15 dicembre 2018
Aggiornato 14:00

Alonso: «Lascio la Formula 1 perché mi ha deluso»

Fernando Alonso racconta i motivi che lo hanno spinto a lasciare la Formula 1: «Le gare sono troppo prevedibili»

Fernando Alonso
Fernando Alonso (ANSA | EPA | SRDJAN SUKI)

MADRID - Era il 14 agosto 2018 e Fernando Alonso annunciava il suo addio alla Formula 1. A tre mesi di distanza da quello che è stato uno degli eventi che più ha segnato la storia di questo campionato, siamo ormai vicini all’ultima gara del due volte campione del mondo. Il Gran Premio di Abu Dhabi, che si terrà nel circuito di Yas Marina il 25 novembre, metterà fine, oltre che alla stagione 2018, a un capitolo della storia di Fernando Alonso.

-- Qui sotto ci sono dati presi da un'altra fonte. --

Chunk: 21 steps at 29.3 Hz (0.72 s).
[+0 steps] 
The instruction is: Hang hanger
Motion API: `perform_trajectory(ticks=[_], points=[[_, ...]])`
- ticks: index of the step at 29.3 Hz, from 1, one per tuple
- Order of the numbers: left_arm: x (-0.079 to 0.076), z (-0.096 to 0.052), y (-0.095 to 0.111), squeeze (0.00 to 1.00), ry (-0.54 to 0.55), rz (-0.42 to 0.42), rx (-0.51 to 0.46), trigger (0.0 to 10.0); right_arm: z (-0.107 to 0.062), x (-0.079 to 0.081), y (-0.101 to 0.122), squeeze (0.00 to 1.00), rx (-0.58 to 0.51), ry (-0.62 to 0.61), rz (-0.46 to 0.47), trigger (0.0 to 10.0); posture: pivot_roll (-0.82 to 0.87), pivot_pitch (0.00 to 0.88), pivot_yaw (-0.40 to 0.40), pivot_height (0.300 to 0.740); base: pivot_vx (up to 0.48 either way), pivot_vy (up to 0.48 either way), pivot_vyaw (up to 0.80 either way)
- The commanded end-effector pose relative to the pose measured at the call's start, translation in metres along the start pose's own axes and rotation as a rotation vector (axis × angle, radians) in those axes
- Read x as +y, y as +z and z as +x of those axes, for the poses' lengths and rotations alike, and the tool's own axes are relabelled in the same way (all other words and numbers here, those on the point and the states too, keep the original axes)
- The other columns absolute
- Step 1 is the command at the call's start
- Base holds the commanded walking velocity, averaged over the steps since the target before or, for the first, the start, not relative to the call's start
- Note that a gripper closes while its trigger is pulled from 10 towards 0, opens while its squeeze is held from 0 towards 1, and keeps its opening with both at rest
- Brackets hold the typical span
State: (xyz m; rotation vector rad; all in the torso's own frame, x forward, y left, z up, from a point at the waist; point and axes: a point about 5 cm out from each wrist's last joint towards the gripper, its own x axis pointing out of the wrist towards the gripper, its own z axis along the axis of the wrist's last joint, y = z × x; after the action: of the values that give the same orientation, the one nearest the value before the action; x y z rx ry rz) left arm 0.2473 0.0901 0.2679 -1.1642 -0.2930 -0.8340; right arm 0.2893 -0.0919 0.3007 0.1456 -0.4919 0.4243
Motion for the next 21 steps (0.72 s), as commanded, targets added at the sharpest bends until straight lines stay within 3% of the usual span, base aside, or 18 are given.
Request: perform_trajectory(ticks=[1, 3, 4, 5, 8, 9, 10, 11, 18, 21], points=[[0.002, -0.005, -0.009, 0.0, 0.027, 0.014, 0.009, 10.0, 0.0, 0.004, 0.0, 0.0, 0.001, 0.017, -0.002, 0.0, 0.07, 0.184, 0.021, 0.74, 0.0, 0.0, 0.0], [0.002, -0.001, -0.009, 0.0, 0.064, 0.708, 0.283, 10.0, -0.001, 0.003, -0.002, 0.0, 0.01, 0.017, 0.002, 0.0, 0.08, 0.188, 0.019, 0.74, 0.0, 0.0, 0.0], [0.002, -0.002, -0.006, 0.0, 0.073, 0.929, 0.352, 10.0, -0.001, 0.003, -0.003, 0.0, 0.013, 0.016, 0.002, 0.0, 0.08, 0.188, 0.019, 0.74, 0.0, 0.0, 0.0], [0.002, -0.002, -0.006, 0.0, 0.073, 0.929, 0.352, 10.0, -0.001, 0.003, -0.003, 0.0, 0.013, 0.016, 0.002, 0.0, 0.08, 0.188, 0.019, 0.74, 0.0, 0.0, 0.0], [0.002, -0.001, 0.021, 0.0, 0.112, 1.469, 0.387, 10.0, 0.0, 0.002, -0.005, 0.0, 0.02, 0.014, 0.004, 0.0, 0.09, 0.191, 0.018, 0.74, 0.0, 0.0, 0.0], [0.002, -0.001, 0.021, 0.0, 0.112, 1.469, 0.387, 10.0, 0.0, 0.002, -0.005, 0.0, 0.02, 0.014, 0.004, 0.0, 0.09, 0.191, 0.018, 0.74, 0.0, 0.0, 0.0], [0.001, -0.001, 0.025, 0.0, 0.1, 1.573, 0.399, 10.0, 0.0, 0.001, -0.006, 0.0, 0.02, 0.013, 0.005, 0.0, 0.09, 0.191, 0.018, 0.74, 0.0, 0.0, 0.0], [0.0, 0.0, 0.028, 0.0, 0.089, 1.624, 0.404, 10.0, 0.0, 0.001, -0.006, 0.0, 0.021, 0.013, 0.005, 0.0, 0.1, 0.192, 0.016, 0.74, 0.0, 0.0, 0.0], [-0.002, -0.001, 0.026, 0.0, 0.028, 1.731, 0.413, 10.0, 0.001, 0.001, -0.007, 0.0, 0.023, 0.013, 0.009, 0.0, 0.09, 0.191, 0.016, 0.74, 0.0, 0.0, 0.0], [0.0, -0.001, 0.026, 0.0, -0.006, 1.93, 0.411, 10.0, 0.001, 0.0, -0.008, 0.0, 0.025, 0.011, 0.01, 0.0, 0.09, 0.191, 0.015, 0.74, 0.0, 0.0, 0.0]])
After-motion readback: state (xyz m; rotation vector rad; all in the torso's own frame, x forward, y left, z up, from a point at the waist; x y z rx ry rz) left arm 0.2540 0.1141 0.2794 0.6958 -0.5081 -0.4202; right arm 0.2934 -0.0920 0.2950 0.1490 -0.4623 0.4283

DELUSO DALLA FORMULA 1 - Il pilota spagnolo non ha chiuso la porta a un possibile ritorno in Formula 1, la stagione 2019 sarà per lui un’occasione per esplorare nuovi orizzonti: continuerà la sua avventura nel WEC con il team Toyota Gazoo e riproverà l’impresa alla 500 Miglia di Indianapolis dopo lo sfortunato epilogo del 2017. Allo stesso tempo, si è detto deluso dalla strada che pare aver preso il campionato. In un’intervista rilasciata a SpeedWeek ha rivelato che la Formula 1 come appare adesso non rispecchia più ciò che lo aveva spinto a diventare un pilota di monoposto. «Ho deciso di lasciare la Formula 1 perché rappresenta uno spettacolo insipido. Si parla troppo di ciò che succede fuori dalla pista, dei team radio e delle polemiche», afferma il Alonso, che poi continua: «Inoltre le gare sono troppo prevedibili, potrei tranquillamente dire chi arriverà nei primi 15 al prossimo Gran Premio. Mi diverto molto di più a gareggiare in altre categorie».

UN CAMPIONATO MALATO – Diversi piloti nel paddock hanno espresso il proprio parere riguardo all’addio di Fernando Alonso. Tra tutti, Sergio Perez ritiene che l’addio del campione spagnolo sia sintomo di una Formula 1 malata. «È uno dei migliori piloti al mondo, da sempre il massimo, anche nelle situazioni difficili, ma è costretto a correre con una macchina che non gli permette di raggiungere grandi risultati», racconta il pilota messicano. «In una macchina più competitiva avrebbe lottato per il titolo, non ho alcun dubbio», conclude Perez.